[Information provided]
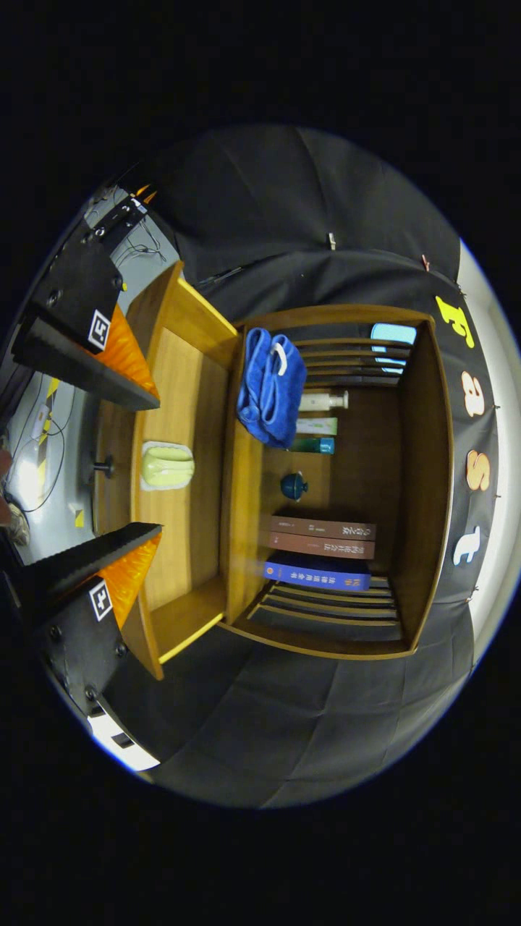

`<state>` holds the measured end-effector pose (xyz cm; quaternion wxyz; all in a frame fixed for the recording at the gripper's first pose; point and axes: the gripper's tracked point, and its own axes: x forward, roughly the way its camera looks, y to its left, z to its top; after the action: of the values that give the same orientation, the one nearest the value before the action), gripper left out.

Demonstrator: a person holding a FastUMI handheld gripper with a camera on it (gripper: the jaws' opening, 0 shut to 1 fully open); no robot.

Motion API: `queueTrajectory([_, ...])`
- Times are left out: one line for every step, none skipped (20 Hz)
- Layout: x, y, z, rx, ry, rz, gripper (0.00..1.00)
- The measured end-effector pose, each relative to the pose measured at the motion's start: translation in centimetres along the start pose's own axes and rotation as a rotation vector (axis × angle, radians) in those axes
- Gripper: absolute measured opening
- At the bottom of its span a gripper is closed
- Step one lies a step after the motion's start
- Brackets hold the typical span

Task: Pull open the drawer, take out the items inside it, and place them on the countertop above the cabinet.

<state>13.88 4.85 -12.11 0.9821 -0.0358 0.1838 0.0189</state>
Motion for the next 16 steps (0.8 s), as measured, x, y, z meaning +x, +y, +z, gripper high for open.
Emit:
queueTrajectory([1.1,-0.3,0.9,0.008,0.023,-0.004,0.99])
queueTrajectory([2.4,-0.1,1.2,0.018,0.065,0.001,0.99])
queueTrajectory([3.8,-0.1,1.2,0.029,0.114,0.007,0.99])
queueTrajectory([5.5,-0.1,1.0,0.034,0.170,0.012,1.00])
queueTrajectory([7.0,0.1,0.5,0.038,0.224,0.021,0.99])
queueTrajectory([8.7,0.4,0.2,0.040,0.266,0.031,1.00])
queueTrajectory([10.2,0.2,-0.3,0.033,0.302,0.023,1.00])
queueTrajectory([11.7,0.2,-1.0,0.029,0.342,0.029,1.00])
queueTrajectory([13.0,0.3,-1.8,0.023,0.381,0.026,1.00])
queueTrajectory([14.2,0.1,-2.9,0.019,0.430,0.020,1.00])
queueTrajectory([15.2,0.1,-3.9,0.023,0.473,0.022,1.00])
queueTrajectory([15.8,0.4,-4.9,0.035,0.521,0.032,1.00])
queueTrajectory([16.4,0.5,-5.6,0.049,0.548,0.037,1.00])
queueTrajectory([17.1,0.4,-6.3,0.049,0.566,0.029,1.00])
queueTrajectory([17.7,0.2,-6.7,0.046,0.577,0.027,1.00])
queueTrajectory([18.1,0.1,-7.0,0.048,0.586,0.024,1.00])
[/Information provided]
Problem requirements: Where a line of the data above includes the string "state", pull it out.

Response to the exercise:
`<state>` holds the measured end-effector pose (xyz cm; quaternion wxyz; all in a frame fixed for the recording at the gripper's first pose; point and axes: the gripper's tracked point, and its own axes: x forward, roughly the way its camera looks, y to its left, z to its top; after the action: of the values that give the same orientation, the one nearest the value before the action), gripper left out.
<state>13.88 4.85 -12.11 0.9821 -0.0358 0.1838 0.0189</state>

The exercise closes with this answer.